Cuando platicaba con Ruvalcaba la vida parecía crecer palabra por palabra y el relato se convertía en algo ocurrido en mi propia vida. A Ruvalcaba fui a visitarlo un día a su casa, allá por Tlalpan.
Tomamos algo, quizá vodka, yo llevaba mi botella de mezcal. Eusebio me dijo que su padre Higinio Ruvalcaba, el violinista concertino de la Sinfónica de México, fue muy amigo de Silvestre Revueltas; compañeros de parranda, de esos que te llevan ebrio a tu casa, te recargan en la puerta, tocan el timbre y se echan a correr.
Así era Higinio con Silvestre, muy amigos. A los dos músicos les gustaba cogerse a las señoras del mercado, salían de Bellas Artes y agarraban por los rumbos de La Merced. Me contó que el director Carlos Chávez era malo, envidioso del talento de Silvestre, mandaba poner botellas de tequila, de las pequeñitas, en las gavetas del escritorio porque sabía que Silvestre se bebería todo el alcohol que encontrara a su paso.
A Eusebio le agrada contar historias de los desvalidos mientras atacaba con paciencia y sabiduría su copa de tequila (dos características de Eusebio). O de mezcal. O vodka. Eusebio en su infancia escuchó a su padre Higinio contar la vida Silvestre Revueltas, quizá en alguna madrugada cuando su jefe lo levantaba a jugar frontón en la sala de la casa; desde ahí lo quiso mucho a Silvestre.

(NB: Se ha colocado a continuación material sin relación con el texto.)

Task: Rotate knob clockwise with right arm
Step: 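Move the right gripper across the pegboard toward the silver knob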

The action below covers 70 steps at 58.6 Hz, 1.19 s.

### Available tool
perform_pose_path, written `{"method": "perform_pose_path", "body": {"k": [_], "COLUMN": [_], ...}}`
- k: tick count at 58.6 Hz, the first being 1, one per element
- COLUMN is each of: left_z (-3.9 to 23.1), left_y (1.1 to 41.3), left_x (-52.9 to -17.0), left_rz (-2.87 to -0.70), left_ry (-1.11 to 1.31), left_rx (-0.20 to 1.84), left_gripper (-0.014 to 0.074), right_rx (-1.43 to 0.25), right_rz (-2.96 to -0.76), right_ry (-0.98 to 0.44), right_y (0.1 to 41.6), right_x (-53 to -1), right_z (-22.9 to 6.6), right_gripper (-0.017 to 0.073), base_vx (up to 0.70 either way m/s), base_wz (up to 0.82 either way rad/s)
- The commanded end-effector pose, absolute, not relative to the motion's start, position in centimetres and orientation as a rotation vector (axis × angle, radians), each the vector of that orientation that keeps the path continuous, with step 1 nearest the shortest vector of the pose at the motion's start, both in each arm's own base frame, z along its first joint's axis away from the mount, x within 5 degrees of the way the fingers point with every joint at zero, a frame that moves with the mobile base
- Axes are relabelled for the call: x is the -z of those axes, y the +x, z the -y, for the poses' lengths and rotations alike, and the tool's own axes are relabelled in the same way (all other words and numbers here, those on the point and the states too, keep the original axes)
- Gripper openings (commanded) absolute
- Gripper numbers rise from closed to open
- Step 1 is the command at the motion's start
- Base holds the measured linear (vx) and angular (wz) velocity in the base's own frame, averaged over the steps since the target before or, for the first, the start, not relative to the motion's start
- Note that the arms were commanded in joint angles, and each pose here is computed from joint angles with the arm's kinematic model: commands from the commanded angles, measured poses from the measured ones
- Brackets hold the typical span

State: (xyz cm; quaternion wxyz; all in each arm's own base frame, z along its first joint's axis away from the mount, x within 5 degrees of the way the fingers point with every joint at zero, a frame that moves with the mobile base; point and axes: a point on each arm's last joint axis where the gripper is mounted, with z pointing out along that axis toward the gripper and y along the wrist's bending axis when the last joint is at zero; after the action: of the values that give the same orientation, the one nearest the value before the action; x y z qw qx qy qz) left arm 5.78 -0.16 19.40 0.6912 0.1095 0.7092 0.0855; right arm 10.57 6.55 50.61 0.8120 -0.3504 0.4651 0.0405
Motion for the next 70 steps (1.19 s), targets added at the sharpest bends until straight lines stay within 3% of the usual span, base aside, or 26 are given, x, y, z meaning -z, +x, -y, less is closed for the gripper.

En cada cumpleaños de Silvestre Revueltas, 31 de diciembre, Eusebio Ruvalcaba salía con la fotografía de tamaño natural del músico de Papasquiaro; atravesaba la calle, entraba a la cantina con la foto a cuestas, con solemnidad la depositaba en una silla en su mesa y pedía dos copas para celebrar la vida con su muerto.